Getting started#
The task of modeling tight-binding models on hyperbolic lattices is split into two steps:
Construction of lattice/model graphs for finite systems, this includes the construction of appropriate periodic boundary conditions, while for infinite systems, the corresponding primitive cell and successive supercells are constructed in order to apply the supercell method for hyperbolic band theory. This part is implemented in the GAP package HyperCells. Additionally, the package determines maximally-symmetric Wyckoff positions and simplifies dealing with translation and point group symmetries on the hyperbolic lattice. The package also allows the definition of the graph underlying a specific model, i.e., selecting specific Wyckoff positions, nearest or next-nearest neighbors etc.
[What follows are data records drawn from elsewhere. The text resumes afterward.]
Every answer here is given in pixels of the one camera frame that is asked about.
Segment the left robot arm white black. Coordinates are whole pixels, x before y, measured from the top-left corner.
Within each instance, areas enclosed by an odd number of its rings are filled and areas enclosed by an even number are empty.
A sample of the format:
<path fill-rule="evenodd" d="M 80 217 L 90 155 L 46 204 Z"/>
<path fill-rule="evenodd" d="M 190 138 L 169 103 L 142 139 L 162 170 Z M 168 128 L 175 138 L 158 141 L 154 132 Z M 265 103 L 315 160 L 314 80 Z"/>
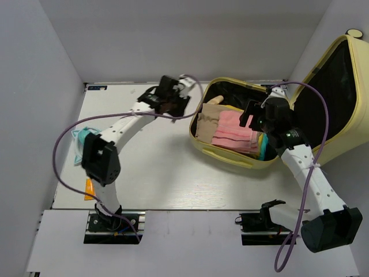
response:
<path fill-rule="evenodd" d="M 122 223 L 122 207 L 116 195 L 115 181 L 120 174 L 119 153 L 144 126 L 159 115 L 183 117 L 194 88 L 192 78 L 163 76 L 157 86 L 147 89 L 131 112 L 98 134 L 84 140 L 81 166 L 92 181 L 97 202 L 95 211 L 102 224 L 116 230 Z"/>

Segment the orange tube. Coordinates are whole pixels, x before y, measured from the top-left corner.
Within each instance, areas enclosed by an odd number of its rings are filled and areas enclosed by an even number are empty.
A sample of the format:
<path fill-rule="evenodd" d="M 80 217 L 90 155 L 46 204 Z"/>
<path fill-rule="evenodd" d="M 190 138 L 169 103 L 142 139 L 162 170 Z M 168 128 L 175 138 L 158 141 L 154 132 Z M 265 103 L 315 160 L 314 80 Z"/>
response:
<path fill-rule="evenodd" d="M 87 193 L 87 195 L 84 196 L 85 201 L 93 200 L 92 196 L 95 196 L 95 188 L 94 188 L 93 182 L 90 178 L 86 179 L 85 193 Z"/>

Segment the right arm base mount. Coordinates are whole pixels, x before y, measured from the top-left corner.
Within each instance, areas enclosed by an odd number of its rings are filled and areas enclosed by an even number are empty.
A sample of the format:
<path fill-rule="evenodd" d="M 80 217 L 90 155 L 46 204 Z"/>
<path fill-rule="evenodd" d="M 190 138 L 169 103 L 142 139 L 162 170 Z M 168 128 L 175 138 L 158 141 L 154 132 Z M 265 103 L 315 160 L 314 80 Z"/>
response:
<path fill-rule="evenodd" d="M 241 213 L 235 218 L 240 226 L 243 246 L 280 246 L 290 229 L 284 226 L 267 223 L 260 213 Z"/>

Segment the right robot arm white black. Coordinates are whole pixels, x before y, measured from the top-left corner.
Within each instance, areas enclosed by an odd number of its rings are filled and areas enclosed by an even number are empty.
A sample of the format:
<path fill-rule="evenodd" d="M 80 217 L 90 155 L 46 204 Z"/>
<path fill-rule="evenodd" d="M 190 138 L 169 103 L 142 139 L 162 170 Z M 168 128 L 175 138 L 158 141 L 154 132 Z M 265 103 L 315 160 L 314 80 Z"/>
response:
<path fill-rule="evenodd" d="M 293 209 L 283 200 L 265 202 L 258 212 L 240 214 L 238 224 L 243 232 L 257 235 L 263 231 L 291 231 L 301 236 L 313 253 L 351 244 L 363 216 L 358 208 L 349 208 L 333 191 L 288 101 L 284 98 L 251 100 L 239 121 L 241 127 L 267 135 L 269 144 L 301 187 L 302 203 L 310 206 Z"/>

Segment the beige cosmetic tube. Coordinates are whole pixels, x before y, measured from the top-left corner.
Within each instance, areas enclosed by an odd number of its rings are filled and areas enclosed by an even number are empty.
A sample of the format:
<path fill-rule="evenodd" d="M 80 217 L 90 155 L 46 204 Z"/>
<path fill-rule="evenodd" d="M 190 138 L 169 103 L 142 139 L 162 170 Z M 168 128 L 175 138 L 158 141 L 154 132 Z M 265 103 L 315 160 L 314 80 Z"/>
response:
<path fill-rule="evenodd" d="M 207 104 L 218 105 L 224 100 L 222 95 L 218 95 L 207 102 Z"/>

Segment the pale yellow suitcase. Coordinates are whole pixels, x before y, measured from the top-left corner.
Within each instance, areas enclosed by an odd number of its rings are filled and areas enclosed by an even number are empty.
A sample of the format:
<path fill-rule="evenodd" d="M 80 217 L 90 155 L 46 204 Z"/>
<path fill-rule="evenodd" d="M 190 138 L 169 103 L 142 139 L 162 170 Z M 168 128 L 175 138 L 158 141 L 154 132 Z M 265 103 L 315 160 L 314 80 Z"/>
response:
<path fill-rule="evenodd" d="M 224 104 L 239 108 L 242 115 L 254 115 L 250 126 L 272 136 L 263 161 L 212 145 L 210 136 L 201 137 L 199 114 L 189 128 L 193 146 L 228 164 L 264 169 L 285 144 L 309 145 L 325 164 L 368 141 L 368 43 L 359 30 L 350 29 L 333 42 L 290 100 L 269 100 L 262 108 L 270 92 L 268 87 L 219 77 L 208 84 L 203 97 L 208 101 L 222 96 Z"/>

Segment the pink striped towel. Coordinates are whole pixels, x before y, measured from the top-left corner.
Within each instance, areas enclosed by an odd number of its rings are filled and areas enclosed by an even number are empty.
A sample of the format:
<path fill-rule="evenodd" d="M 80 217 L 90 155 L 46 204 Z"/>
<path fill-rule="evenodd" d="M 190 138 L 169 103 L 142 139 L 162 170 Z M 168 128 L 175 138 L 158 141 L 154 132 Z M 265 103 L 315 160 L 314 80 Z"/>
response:
<path fill-rule="evenodd" d="M 241 114 L 235 110 L 221 111 L 211 144 L 243 154 L 258 154 L 259 133 L 239 126 Z"/>

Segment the teal garment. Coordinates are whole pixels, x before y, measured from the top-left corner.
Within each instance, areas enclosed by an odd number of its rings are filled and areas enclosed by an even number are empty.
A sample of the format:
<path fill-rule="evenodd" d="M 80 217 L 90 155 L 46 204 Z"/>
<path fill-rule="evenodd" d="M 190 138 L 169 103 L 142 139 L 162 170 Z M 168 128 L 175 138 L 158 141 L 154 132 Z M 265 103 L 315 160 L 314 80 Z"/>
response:
<path fill-rule="evenodd" d="M 268 144 L 269 144 L 268 136 L 266 134 L 263 134 L 261 144 L 259 146 L 258 160 L 260 160 L 260 161 L 265 160 Z"/>

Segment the beige garment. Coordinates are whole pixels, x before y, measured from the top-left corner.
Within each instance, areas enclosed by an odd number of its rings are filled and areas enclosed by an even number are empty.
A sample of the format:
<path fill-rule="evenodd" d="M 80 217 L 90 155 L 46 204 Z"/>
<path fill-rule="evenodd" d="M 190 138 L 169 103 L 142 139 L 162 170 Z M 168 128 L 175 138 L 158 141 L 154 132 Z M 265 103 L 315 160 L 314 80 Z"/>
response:
<path fill-rule="evenodd" d="M 228 108 L 222 105 L 204 103 L 198 114 L 195 138 L 203 143 L 211 144 L 218 127 L 220 113 L 226 110 Z"/>

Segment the yellow garment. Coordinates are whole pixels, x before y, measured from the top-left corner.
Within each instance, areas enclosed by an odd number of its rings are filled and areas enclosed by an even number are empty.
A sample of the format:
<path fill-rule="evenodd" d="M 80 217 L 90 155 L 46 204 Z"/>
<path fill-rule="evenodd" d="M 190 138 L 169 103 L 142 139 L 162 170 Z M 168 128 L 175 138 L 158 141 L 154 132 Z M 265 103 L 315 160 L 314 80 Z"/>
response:
<path fill-rule="evenodd" d="M 235 110 L 237 112 L 242 112 L 241 109 L 231 106 L 231 105 L 224 105 L 224 107 L 230 108 L 231 110 Z M 266 143 L 264 142 L 264 134 L 261 132 L 257 133 L 258 137 L 258 146 L 259 146 L 259 153 L 256 155 L 254 154 L 255 159 L 257 160 L 264 160 L 265 159 L 265 153 L 266 153 Z"/>

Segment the teal cat-ear headphones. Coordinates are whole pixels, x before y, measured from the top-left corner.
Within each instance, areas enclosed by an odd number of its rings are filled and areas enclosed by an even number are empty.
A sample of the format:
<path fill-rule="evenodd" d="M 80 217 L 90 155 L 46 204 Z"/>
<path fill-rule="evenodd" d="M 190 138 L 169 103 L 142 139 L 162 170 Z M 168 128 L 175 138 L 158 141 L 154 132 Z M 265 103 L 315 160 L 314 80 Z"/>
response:
<path fill-rule="evenodd" d="M 88 134 L 99 134 L 100 130 L 92 127 L 84 127 L 80 130 L 71 131 L 74 141 L 74 166 L 79 166 L 82 162 L 82 154 L 85 138 Z"/>

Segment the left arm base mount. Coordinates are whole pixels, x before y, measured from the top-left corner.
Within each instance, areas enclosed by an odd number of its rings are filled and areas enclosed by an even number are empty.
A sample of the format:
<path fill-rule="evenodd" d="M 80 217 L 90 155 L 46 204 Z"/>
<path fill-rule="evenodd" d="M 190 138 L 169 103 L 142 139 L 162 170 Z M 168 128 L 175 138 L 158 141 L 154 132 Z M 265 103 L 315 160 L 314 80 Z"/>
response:
<path fill-rule="evenodd" d="M 145 227 L 145 212 L 129 211 L 123 213 L 130 224 L 135 228 L 138 236 L 142 239 Z M 114 217 L 109 226 L 96 212 L 90 211 L 84 234 L 84 244 L 87 245 L 138 245 L 133 229 L 123 219 Z"/>
Defining tight-binding models and using hyperbolic band theory implemented in the second package, a Mathematica package called HyperBloch. It provides functions for importing and easily visualizing the clusters, supercells, and model graphs. Additionally, it allows the user to easily define tight-binding models on top of the model graph, by placing orbitals at vertices and defining hopping matrices on the edges. Finally, the Abelian Bloch Hamiltonian for the defined model is constructed and thus allows to study eigenstates and eigenvalues.
Note that the output of the HyperCells package, i.e., the cell, model and supercell model graphs can be read by any programming language, such that using the HyperBloch package is not strictly necessary. The file format definition can be found in the documentation.